[Work to be completed]: The copy you return must match the listing word for word and carry no pictures.
***** Stored data
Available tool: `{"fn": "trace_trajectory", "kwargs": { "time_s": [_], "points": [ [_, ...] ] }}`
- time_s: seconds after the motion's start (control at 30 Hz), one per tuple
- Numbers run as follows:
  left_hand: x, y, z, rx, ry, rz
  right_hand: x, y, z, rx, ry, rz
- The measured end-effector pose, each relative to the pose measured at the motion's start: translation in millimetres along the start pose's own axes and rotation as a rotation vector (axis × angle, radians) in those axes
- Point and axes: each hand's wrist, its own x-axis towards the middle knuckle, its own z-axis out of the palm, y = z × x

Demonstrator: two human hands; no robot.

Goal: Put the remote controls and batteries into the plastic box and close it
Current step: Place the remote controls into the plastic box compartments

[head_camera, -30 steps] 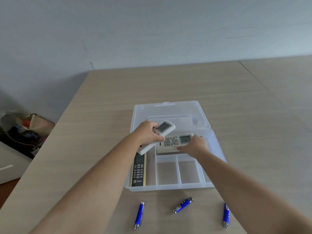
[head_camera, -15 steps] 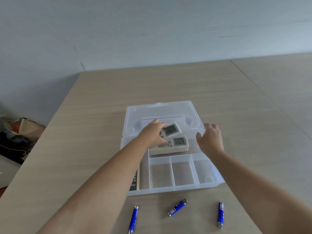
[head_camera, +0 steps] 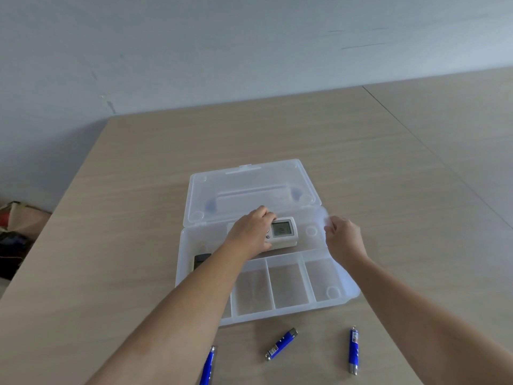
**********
[Output]:
Available tool: `{"fn": "trace_trajectory", "kwargs": { "time_s": [_], "points": [ [_, ...] ] }}`
- time_s: seconds after the motion's start (control at 30 Hz), one per tuple
- Numbers run as follows:
  left_hand: x, y, z, rx, ry, rz
  right_hand: x, y, z, rx, ry, rz
- The measured end-effector pose, each relative to the pose measured at the motion's start: translation in millimetres along the start pose's own axes and rotation as a rotation vector (axis × angle, radians) in those axes
- Point and axes: each hand's wrist, its own x-axis towards the middle knuckle, its own z-axis out of the palm, y = z × x

Demonstrator: two human hands; no robot.

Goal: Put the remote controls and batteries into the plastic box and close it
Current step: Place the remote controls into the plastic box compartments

[head_camera, -30 steps] 
[head_camera, -15 steps] 
[head_camera, +0 steps] 

This completes the required output.